At the early baby stages, Jenson was my shadow and I was allowed to pretty much do as I wanted.
But now, even when I get to meet up with other mums and friends, I’m only able to be half-present as my mind is scanning for hazards to Jenson – where he is, what he might do to himself, how he is interacting with other children.
And yet I’m left to get on with it.
There’s no support apart from the support I cultivate around me, risking other people’s judgement as I dare to say how I sometimes wish I wasn’t a mum.
How I sometimes wish that I didn’t have Jenson.
I thought long and hard about sharing these thoughts with you, dear friend, because they seem like a slap in the face to all those I know who wish beyond measure to have a child and are struggling to do so.
And I’m half-worried that, in a Handmaid’s Tale-like twist, these words will be used against me in the future.

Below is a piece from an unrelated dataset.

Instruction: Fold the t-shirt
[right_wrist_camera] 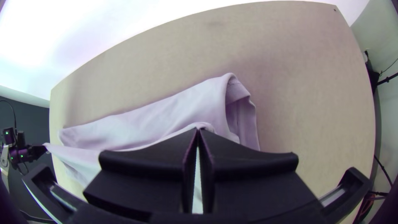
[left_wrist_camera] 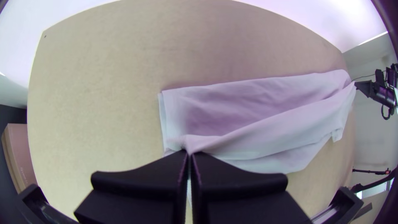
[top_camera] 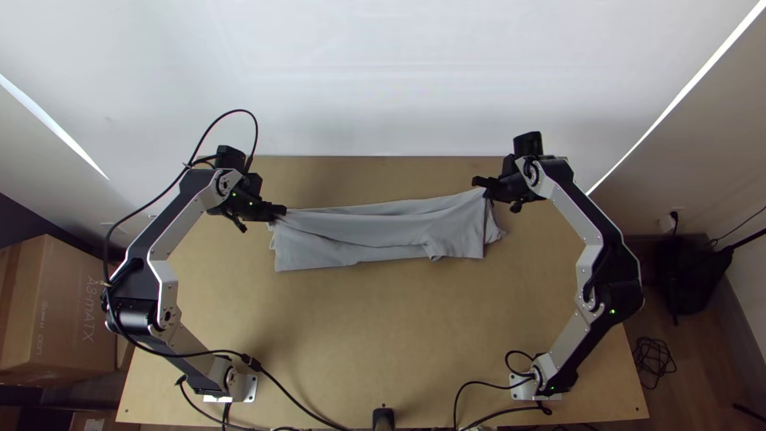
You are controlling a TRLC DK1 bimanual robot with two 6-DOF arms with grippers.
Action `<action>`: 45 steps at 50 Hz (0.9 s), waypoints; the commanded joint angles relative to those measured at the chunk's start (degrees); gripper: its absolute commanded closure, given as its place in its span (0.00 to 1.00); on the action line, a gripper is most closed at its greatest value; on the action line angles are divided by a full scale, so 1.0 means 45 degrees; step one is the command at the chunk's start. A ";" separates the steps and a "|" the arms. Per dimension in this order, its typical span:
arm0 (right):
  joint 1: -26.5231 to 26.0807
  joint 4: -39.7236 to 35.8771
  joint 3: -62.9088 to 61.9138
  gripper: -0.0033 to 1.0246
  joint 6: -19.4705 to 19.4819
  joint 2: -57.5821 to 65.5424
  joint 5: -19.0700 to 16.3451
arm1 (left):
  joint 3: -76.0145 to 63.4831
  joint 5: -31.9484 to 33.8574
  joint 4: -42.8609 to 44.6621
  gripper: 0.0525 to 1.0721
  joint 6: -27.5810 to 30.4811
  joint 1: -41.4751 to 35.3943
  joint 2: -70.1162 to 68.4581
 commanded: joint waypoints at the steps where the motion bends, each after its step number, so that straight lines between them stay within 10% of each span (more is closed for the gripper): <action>1: -0.0150 0.0054 0.0868 0.97 0.0394 0.0853 -0.0020 | 0.0376 0.0115 0.0292 0.97 -0.0132 0.0284 0.0543; 32: -0.0326 0.0054 0.2547 0.97 0.0414 0.3256 0.0527 | 0.0728 0.0115 0.0917 0.97 -0.0639 0.0499 0.2008; 35: -0.0346 0.0054 0.2508 0.75 0.0433 0.3099 0.0547 | 0.0708 0.0174 0.0898 0.96 -0.0952 0.0440 0.1852; 39: -0.0346 0.0054 0.2235 0.15 0.0433 0.2670 0.0566 | 0.0708 0.0408 0.0859 0.75 -0.0874 0.0382 0.1500; 41: -0.0365 0.0054 0.2118 0.06 0.0394 0.2474 0.0605 | 0.0591 0.0486 0.0839 0.59 -0.0835 0.0382 0.1266; 45: -0.0482 0.0073 0.1883 0.05 0.0414 0.1927 0.0625 | 0.0200 0.1814 0.0644 0.58 -0.0698 0.0460 0.0738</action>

Judging me unfit to be a mother in the same way that June and Luke’s relationship was invalidated because of their past.
But I want to change the narrative that we hold as a culture.
I want to see more honest, open conversations about the challenges of parenthood at all stages.
I want us to be honest as a society about how hard parenthood is – it’s the most difficult job I’ve ever had.
And I believe that starts with people speaking out about their truth.
Thankfully I’m starting to feel more like my own self, due in part to the support of my family and close friends and in part due to speaking up more and saying what I need from my husband.
Thankfully I’m wishing less that I wasn’t a mum and am grateful for having my son.
Thankfully I’m able to smile more.
But it doesn’t take away from the truths I’ve shared with you in this post. Motherhood is the most challenging thing I’ve ever had to go through.
And I know it will continue to be challenging along the way.
I know I’ll continue to need the support of family and friends to get me through it.
I hope if you’re also struggling, you’re able to share how you’re feeling with those close to you.
Or I hope that, at least, my words help you to feel less alone.